What this task involves
Working through the lines below, return each one that holds "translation".
*** Begin section ***
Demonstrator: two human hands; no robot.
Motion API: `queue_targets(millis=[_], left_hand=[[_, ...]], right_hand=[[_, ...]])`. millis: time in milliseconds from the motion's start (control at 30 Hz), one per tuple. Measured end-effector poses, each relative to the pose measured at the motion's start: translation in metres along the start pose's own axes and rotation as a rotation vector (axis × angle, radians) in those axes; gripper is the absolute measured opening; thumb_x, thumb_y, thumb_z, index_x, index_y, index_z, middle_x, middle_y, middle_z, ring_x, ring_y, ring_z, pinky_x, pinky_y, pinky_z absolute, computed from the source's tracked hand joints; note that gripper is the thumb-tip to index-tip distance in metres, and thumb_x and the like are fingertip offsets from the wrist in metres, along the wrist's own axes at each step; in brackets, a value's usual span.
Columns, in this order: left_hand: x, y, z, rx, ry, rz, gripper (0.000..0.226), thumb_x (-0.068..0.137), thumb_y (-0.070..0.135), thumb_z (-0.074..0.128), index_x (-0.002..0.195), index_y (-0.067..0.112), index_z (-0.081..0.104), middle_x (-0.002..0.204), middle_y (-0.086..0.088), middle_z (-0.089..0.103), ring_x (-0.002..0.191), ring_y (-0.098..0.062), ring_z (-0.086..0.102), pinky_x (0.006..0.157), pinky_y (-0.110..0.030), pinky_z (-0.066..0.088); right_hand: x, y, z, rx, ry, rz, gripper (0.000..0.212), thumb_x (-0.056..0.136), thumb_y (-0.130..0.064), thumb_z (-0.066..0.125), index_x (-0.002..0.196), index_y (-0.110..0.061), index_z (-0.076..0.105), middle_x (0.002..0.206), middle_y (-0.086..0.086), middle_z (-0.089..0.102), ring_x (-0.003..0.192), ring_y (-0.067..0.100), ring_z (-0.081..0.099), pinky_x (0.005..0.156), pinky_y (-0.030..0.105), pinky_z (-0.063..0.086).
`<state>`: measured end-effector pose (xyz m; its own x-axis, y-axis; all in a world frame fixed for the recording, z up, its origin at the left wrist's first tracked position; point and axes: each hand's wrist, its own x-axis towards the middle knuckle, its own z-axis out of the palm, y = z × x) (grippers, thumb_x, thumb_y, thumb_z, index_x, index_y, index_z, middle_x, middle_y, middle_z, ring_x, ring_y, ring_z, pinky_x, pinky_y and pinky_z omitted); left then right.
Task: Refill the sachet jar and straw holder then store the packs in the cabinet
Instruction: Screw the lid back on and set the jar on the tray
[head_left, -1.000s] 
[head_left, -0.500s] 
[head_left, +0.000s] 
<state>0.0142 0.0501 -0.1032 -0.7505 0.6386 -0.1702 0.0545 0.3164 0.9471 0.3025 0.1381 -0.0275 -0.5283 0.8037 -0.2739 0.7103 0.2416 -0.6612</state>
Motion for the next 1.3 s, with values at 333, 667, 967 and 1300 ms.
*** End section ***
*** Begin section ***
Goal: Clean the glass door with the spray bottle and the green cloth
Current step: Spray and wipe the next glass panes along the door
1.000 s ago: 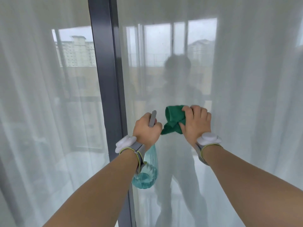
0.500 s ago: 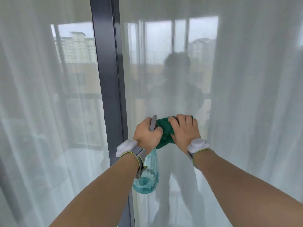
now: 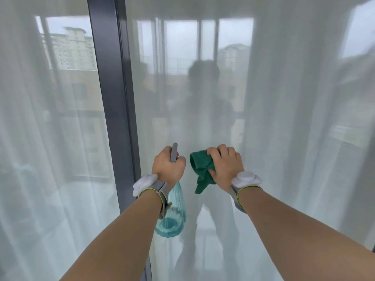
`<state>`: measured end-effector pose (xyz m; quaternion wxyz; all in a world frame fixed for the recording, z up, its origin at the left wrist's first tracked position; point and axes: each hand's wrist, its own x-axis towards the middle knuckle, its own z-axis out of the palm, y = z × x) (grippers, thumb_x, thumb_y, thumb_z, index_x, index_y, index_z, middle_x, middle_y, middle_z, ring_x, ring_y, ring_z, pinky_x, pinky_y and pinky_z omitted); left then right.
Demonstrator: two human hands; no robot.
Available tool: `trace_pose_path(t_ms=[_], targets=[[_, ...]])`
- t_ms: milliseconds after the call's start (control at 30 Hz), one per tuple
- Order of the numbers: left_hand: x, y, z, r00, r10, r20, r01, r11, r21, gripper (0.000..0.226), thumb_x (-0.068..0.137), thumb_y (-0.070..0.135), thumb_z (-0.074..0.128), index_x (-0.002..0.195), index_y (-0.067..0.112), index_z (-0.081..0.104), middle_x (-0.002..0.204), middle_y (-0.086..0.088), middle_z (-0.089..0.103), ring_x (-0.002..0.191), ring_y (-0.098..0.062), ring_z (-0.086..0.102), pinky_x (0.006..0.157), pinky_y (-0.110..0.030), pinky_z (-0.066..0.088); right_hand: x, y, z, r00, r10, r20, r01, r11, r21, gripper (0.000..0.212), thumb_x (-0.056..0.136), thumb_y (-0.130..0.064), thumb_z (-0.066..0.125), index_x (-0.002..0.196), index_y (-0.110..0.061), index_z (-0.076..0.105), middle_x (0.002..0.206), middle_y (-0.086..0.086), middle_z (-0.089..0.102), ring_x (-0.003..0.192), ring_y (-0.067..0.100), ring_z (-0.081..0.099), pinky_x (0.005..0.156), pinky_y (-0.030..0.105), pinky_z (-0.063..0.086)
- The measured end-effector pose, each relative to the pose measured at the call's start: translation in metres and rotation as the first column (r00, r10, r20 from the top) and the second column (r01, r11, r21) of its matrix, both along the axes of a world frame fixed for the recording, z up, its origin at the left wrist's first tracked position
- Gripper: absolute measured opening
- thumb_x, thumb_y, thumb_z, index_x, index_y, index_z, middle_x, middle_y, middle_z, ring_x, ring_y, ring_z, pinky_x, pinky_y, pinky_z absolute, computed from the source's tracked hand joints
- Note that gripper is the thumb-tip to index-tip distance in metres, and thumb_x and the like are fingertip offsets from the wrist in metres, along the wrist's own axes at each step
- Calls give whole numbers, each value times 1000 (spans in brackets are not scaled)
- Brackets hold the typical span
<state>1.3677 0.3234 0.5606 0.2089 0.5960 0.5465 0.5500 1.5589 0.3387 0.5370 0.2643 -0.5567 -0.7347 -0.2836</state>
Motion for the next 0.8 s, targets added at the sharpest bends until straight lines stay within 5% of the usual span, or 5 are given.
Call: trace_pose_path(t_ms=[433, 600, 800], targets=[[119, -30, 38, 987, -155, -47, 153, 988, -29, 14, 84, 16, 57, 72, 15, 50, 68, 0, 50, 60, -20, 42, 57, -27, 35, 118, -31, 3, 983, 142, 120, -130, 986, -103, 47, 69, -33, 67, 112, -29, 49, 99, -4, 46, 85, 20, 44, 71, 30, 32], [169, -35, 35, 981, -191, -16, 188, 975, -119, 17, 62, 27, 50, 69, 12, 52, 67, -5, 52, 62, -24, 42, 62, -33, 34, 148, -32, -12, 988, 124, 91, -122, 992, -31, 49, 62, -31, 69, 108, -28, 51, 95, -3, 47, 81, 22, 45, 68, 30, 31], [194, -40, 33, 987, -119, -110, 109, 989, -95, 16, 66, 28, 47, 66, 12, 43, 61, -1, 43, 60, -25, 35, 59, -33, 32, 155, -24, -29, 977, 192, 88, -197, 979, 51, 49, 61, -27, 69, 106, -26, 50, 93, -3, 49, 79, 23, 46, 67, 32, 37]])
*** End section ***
Response for this exercise
Motion API: `queue_targets(millis=[_], left_hand=[[_, ...]], right_hand=[[_, ...]])`. millis: time in milliseconds from the motion's start (control at 30 Hz), one per tuple. Measured end-effector poses, each relative to the pose measured at the motion's start: translation in metres along the start pose's own axes and rotation as a rotation vector (axis × angle, radians) in those axes; gripper is the absolute measured opening; thumb_x, thumb_y, thumb_z, index_x, index_y, index_z, middle_x, middle_y, middle_z, ring_x, ring_y, ring_z, pinky_x, pinky_y, pinky_z absolute, computed from the source's tracked hand joints; note that gripper is the thumb-tip to index-tip distance in metres, and thumb_x and the like are fingertip offsets from the wrist in metres, along the wrist's own axes at each step; in brackets, a value's usual span.
- The measured end-effector pose, each relative to the pose measured at the call's start: translation in metres and rotation as the first column (r00, r10, r20 from the top) and the second column (r01, r11, r21) of its matrix, both along the axes of a world frame fixed for the recording, z up, its origin at the left wrist's first tracked position

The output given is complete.